Se recorrermos a uma outra passagem segundo a qual Jesus, na tarde do primeiro dia da semana, se coloca no caminho de Emaús e uma vez à mesa Ele se revela ao partir do pão, então, reconhecemos um outro elemento para viver a ressurreição de Jesus Cristo, a Eucaristia. A comunidade que vive, nasce e se alimenta da Eucaristia.

Mas continua o texto do Evangelho dizendo que Jesus se colocou no meio dos seus Apóstolos e soprando sobre eles lhes afirma que todo o poder Lhe foi dado no Céu e na Terra e por isso, transmite-lhes esse mesmo poder de reconciliar a humanidade.

O gesto de soprar lembra-nos o mesmo gesto de Deus no inicio da criação com o qual lhe confere a vida divina proporcionando à criatura humana a participação na vida divina. Agora o Filho de Deus, com o mesmo poder do Pai, tendo realizado a redenção da criação pela sua morte e ressurreição, transmite a vida nova que faz dos Seus Apóstolos uma nova criação.

Deste modo, todos os membros da comunidade cristã que participam na Eucaristia são pelo baptismo novas criaturas e nelas Jesus Cristo quer iniciar uma nova criação.
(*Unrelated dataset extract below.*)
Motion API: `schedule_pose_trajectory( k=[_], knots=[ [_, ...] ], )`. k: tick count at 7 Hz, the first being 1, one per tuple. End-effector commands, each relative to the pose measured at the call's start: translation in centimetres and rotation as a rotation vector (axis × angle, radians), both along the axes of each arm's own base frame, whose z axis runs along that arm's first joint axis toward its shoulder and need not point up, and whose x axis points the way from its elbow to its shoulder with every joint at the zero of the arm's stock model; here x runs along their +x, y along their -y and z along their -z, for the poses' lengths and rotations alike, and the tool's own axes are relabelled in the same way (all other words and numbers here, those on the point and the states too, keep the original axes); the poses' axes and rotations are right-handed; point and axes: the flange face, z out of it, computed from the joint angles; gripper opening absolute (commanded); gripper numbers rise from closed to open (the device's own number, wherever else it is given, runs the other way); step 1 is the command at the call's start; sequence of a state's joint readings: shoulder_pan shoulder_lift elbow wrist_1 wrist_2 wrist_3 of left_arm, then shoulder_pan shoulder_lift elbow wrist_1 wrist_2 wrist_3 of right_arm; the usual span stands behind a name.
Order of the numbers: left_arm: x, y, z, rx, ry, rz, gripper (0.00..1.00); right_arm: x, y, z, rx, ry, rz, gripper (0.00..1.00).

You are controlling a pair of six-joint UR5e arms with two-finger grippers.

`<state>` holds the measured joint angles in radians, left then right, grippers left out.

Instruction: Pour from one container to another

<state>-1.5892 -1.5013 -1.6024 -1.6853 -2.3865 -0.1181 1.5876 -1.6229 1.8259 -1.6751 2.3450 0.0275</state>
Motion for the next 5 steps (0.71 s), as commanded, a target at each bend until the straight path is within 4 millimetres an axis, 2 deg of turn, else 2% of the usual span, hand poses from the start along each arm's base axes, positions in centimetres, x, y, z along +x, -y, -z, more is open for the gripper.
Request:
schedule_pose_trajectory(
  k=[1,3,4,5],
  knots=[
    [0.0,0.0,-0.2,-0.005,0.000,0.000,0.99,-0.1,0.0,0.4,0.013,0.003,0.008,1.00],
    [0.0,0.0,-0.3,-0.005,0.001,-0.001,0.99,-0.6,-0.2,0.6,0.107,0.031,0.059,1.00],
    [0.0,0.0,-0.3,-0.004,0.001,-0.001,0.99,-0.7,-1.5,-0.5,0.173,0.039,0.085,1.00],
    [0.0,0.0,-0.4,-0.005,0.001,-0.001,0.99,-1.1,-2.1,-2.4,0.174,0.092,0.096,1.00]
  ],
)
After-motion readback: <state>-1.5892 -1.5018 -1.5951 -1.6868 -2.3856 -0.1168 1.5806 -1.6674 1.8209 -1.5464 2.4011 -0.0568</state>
Sim, caros cristãos de Flamengos, Jesus Cristo quer fazer de nós hoje o inicio de uma nova criação no meio de um mundo e de uma cultura que teima em continuar a viver no homem velho sujeito às suas amarras e prisões.

Por último, refira-se que em todas as manifestações do Ressuscitado está presente o envio e a consequente missão de testemunhar a vida nova. Deste modo, reconhecemos que a missão e o testemunho cristão fazem parte imprescindível da experiência de Cristo Ressuscitado.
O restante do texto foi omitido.